Agua y Fuego (II). Fe y creencias.

Pleamar al atardecer en las marismas del río Piedras, Huelva. 2011

“Raza de víboras, no os hagáis ilusiones creyendo que sois hijos de Abrahán, también Dios puede sacar hijos de Abrahán de estas piedras" (Mateo 3,9).

Este era el "recado" que traía Juan Bautista. Y gente de todos los rincones de Israel acudieron al desierto para escucharlo. 

Podríamos especular mucho sobre la clase de impresión que las palabras de aquel hombre fornido, de vida ascética y discurso tan áspero, produjo en aquellas personas pero una cosa es segura: las tomaron en serio. El pueblo,  pese a su ignorancia y desorientación, supo reconocer a Juan como un auténtico profeta, un profeta "como los de antes". Los letrados, fariseos y las autoridades del Templo, en cambio, recelaron desde el principio de él, viéndolo como un heterodoxo, un agitador, un peligro público. Este hecho, repetido mil veces en la historia de las religiones, incluida la cristiana, da que pensar.

Mas la intención de Juan no era esparcir la zozobra en el pueblo "elegido", ya de por sí desorientado y confuso, sino justo lo opuesto: ayudarlo a comprender lo que significaba esa "elección". 

¿A qué apelaba Juan con su mensaje? ¿Cuál era la piedra de toque? Sin duda, la fe. El pueblo creía que la descendencia de Abrahán era un linaje de sangre y que la pertenencia a ese linaje constituía una "garantía" para recibir la herencia que Dios había prometido a Abrahán. 

Pero Juan les hace ver la cosa de modo muy diferente. Descendiente auténtico de Abrahán es quien tiene la fe de Abrahán. El linaje no es suficiente, ni siquiera necesario. Como hace constar san Pablo, Abrahán estaba ya "muerto" cuando recibió la promesa de Dios.
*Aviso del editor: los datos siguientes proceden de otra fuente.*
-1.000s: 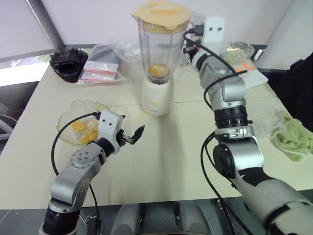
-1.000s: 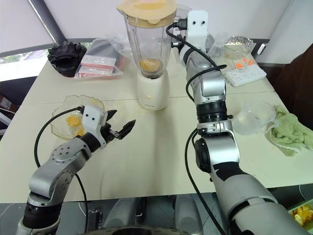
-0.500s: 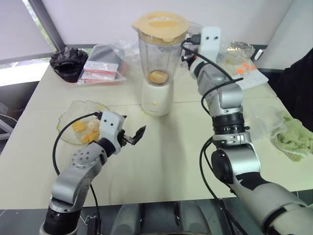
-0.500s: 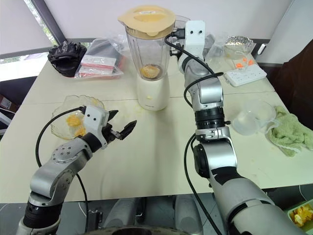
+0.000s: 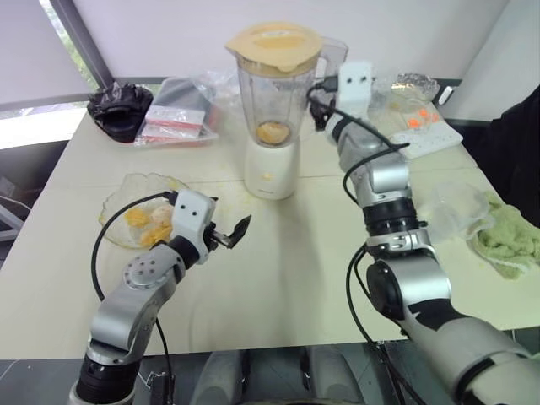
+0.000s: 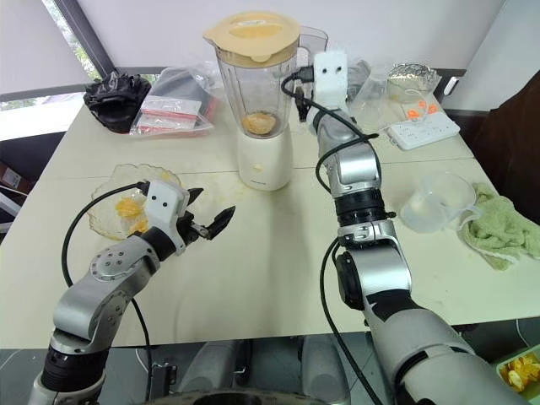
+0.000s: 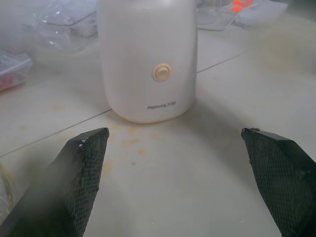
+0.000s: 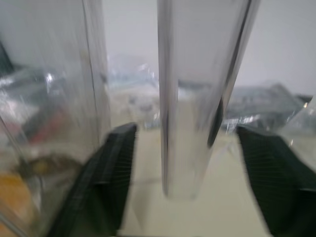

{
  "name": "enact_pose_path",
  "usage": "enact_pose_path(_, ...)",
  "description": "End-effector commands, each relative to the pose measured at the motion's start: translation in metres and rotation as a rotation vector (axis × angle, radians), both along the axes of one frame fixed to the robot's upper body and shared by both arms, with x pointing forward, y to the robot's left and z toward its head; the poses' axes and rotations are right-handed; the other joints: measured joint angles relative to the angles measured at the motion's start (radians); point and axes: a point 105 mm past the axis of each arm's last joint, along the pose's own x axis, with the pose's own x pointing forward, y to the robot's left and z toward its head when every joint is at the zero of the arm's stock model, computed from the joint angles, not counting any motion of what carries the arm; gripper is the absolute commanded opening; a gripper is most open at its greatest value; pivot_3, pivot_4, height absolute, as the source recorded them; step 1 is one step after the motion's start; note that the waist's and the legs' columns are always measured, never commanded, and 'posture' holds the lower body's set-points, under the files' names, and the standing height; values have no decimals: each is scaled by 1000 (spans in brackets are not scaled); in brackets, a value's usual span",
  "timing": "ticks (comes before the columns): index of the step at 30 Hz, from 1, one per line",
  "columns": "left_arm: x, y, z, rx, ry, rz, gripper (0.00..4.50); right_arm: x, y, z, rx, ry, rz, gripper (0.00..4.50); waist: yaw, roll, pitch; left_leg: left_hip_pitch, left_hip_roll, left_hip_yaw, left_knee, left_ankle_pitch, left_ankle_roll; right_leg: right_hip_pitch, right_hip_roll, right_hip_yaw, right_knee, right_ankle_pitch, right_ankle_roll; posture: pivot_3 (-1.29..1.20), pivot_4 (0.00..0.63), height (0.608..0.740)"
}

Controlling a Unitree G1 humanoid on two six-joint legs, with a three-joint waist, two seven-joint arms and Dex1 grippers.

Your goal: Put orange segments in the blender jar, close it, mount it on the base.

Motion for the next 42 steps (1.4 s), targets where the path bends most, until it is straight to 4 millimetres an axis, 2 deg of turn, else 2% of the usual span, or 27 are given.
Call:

En la mentalidad de la época, llegar a viejo sin hijos equivalía a estar "muerto". Esta era justamente la situación de Abrahán cuando tomó la decisión de salir de su casa. Abrahán había asumido que el linaje de su familia no tendría continuidad a través suya y abandonando la esperanza "biológica" se entregó totalmente a otra clase de esperanza, la que va unida a la fe. 

Juan, por tanto, animaba a la gente a lanzarse a esa misma aventura, a la aventura de la fe, tal y como hizo el patriarca Abrahán. 

La esperanza en la promesa hecha a Abrahán que proviene de la fe convierte a cualquier hombre, sea o no judío, en continuador de su linaje y auténtico "descendiente" suyo. 

Juan les conminó a dar el primer paso. ¿Cómo? Arrepintiéndose... para empezar de nuevo. El camino de la fe se recorre al revés, es decir, comienza dándose uno la vuelta y deshaciendo todo lo andado, volviendo a empezar desde el principio. El camino de la fe es siempre un retorno, una vuelta al origen, por eso representa un auténtico renacer.

En el renacer lo viejo e inerte, lo pétreo y reseco, lo muerto que hay en la persona cede su lugar a la vida: este es el punto de partida, el comienzo de la aventura.

Para representar ese cambio de rumbo, Juan no recurre a conceptos abstractos ni a explicaciones elevadas que nadie iba a entender sino a la sencilla simbología de un rito: el rito bautismal. Usa el agua, elemento cósmico vinculado ancestralmente a la vida pero también al caos primigenio. Y desplazándose al río Jordán sumerge en su aguda viva a la persona. Durante la “inmersión”, el hombre viejo  es “acogido" por el caos informe. Lo pétreo y reseco se humedece hasta "ablandarse" y volverse fértil. El hombre que emerge del agua viva lo hace a partir de ese instante listo, preparado para recibir lo nuevo y volverse fecundo.

La voluntad de cambiar representa un avance pequeño, no hay que engañarse, porque depende de las fuerzas propias, pero suficiente para volver a la persona receptiva al don que el Mesías traerá consigo. 


El don misterioso lo trae Jesús. Y Juan no pudo reprimir su deseo de anticiparlo, de decir algo sobre la novedad: “Yo os he bautizado con agua pero uno más grande que yo y está a punto de llegar os bautizará con fuego”.